2 Mart 2014 sabahına kadar. Hatice Can da kendini boşluğa bırakarak, göğsünde taşıdığı ateşidindirmeye çalıştı. Adalet mücadelesi için hayata bağlandığını açıkça ifade eden Hatice Can’ı adaletsizlikle inciten bir devlet ve o devletin toplumu ile karşı karşıyayız.
Onur Yaser ve Hatice Can’ı hiç tanımayacaktık belki… Belki sadece kişisel dostluklarımız olacaktı. Onları bizimle tanıştıran devletin işkenceci tarihidir.
Bu coğrafyada devletin anneler ile imtihanı uzun süreye dayanır. Hatice Can, “aklımızda hep faili meçhuller ve cumartesi anneleri vardı. Narkotik polisinin işkenceci olduğuna dair fikrimiz yoktu ki” diyor aynı söyleşide.
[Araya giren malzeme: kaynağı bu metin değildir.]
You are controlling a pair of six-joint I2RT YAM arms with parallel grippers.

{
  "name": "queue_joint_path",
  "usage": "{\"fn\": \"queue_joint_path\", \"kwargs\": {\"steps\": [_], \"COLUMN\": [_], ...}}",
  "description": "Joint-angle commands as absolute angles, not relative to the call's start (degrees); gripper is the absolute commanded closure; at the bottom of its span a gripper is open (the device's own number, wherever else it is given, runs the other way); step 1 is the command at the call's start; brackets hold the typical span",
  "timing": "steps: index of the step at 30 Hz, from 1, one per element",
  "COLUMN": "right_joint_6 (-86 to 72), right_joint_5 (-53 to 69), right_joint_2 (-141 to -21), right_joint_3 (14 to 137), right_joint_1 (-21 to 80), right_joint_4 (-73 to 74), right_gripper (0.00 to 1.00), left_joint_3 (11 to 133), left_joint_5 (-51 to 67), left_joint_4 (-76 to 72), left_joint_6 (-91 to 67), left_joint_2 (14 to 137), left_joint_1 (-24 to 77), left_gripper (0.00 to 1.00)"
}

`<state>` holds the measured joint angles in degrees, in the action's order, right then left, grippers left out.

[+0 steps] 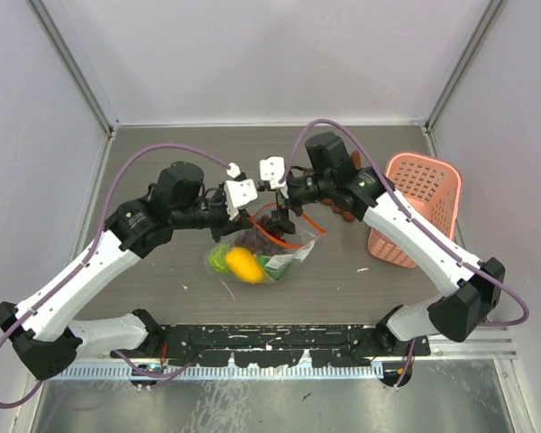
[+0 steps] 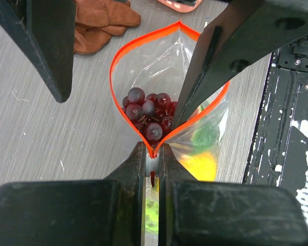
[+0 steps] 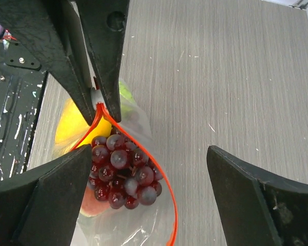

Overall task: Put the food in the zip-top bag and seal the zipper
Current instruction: Adjust the zipper food storage bag at the center of the board.

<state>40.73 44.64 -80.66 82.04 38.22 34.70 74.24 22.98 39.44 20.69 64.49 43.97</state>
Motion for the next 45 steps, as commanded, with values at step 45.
{"fn": "queue_joint_path", "kwargs": {"steps": [45], "right_joint_6": [36.3], "right_joint_5": [44.1], "right_joint_2": [-77.1], "right_joint_3": [73.9], "right_joint_1": [40.9], "right_joint_4": [25.5], "right_gripper": [0.12], "left_joint_3": [72.0], "left_joint_5": [20.6], "left_joint_4": [33.6], "left_joint_6": [21.0], "left_joint_2": [58.1], "left_joint_1": [45.8], "left_gripper": [1.00]}}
Bu topraklarda devlet, gözaltında cinsel taciz ve tecavüz saldırısını sistematik biçimde uyguladı. İşkenceyi kurumsallaştırdı ve bir işkence rejimi kurarak, devletin toplumundan olmayan herkese karşı uyguladı. Sistematik öldürme ve kaybetme politikasıyla tüm coğrafyayı bir toplu mezarlar ve kimsesizler mezarlıklarında yakınlarını arayanlar ülkesine dönüştürdü.
Bu devlet politikası, bizzat ona maruz kalan özgürlük güçlerinin mücadelesiyle geriletilirken, devlet ne işkenceden ne gözaltında cinsel saldırıdan vazgeçti. İşkenceyi sokağa taşıdı. Cinsel saldırıyı, çıplak arama’ya dönüştürdü. Devlet işkenceci polisleri yetkilendirdi, cesaretlendirdi. Şimdi karşımızda işkence ve zorbalıkla ayakta kalabilen bir rejim duruyor. Ali İsmail’i bir karanlık sokakta pusuya düşürüp, döverek öldüren, Onur Yaser’i işkence ve cinsel saldırı ile ölüme sürükleyen bir devlet…
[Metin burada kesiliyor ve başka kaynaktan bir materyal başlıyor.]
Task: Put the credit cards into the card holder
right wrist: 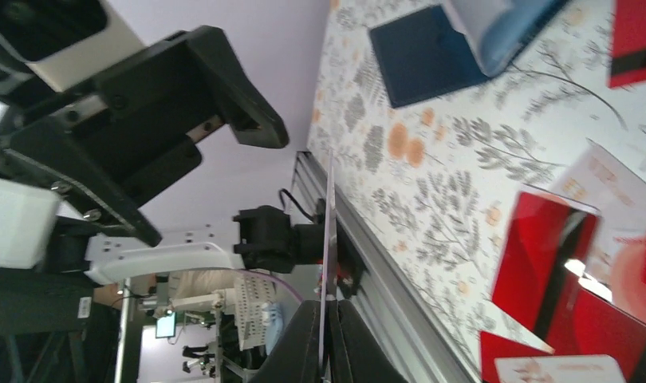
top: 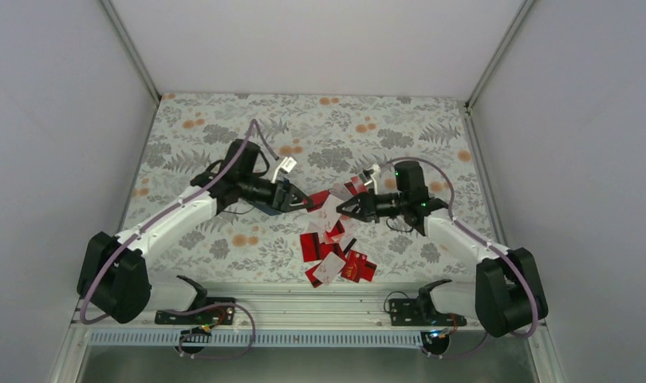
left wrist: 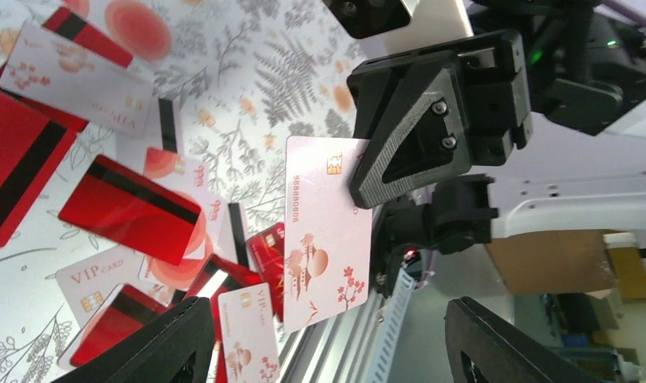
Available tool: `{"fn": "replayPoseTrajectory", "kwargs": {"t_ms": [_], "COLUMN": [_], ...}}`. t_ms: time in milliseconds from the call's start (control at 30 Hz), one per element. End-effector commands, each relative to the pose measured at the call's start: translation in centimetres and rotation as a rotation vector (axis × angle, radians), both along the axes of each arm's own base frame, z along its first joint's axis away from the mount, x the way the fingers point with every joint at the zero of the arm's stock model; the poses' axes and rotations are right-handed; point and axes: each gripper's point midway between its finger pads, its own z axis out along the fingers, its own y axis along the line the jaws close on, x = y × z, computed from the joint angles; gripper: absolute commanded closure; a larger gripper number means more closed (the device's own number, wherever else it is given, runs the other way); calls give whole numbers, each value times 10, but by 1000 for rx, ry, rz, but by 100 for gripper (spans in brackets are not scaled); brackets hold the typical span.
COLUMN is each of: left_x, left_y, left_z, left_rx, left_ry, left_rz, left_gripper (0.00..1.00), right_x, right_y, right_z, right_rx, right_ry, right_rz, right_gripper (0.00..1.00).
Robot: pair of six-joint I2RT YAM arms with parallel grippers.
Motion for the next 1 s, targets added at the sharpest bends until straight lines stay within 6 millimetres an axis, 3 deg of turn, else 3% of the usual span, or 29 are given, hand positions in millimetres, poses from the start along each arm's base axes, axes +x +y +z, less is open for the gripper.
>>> {"fn": "replayPoseTrajectory", "kwargs": {"t_ms": [0, 133, 333, 967], "left_x": [-6, -6, -7, 4], "left_y": [8, 13, 11, -4], "left_z": [34, 56, 65, 67], "left_rx": [-158, -226, -274, -284], "left_ry": [6, -8, 9, 71], "left_rz": [-70, -111, -163, -182], "left_gripper": [28, 29, 36, 57], "right_x": [8, 11, 16, 9], "right_y": [6, 11, 15, 36], "right_z": [45, 71, 93, 109], "right_rx": [96, 140, 175, 211], "right_ry": [-46, -75, -87, -82], "right_rz": [41, 82, 125, 257], "right_gripper": [96, 96, 96, 96]}}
Mehmet Ayvalıtaş’ın annesi Fadime Ayvalıtaş’a ve Hatice Can’a bu dünyayı bir azap haline getiren, Roboskili aileleri her gün aynı ölüm ritüeliyle parçalayan, Berfo Kırbayır’ı bir ömür boyunca bir kapıyı açık bırakıp oğlunu bekleyerek dünyadan göçmesine neden olan… Devlettir.
Devletin adaleti Onur Yaser Can’dır. İşkence ve kötü muamele karşısına susan, gözaltında cinsel saldırı karşısında elleri titremeyen biri, devletin dolaysız uzantısıdır. Hiçbir suretle açıklanamayacak bir muameleyi, devletin bekası, varlığı için izaha yeltenen, kölece yapıştıkları kanlı düzenden kanlı hisselerini alanlar Hatice Can’ın ölümünden en az devletleri kadar sorumludur.
Hatice Can bu dünyada artık yok.
Devletiniz payidar olsun!
Hopa’da yaşanan devlet şiddetine karşı sokağa çıktığı için gözaltına alınan ve işkence gören Hacı Özkan’ın “anasına söylemediği” her ne ise o bu kanlı diktatörlüğün maneviyatıdır.
‘İşkence nedir’ bilen biri olarak bu sözcüklerin ağrısı ancak devletin ve onu ayakta tutan ‘toplumsal’ın kahrıyla dinecektir.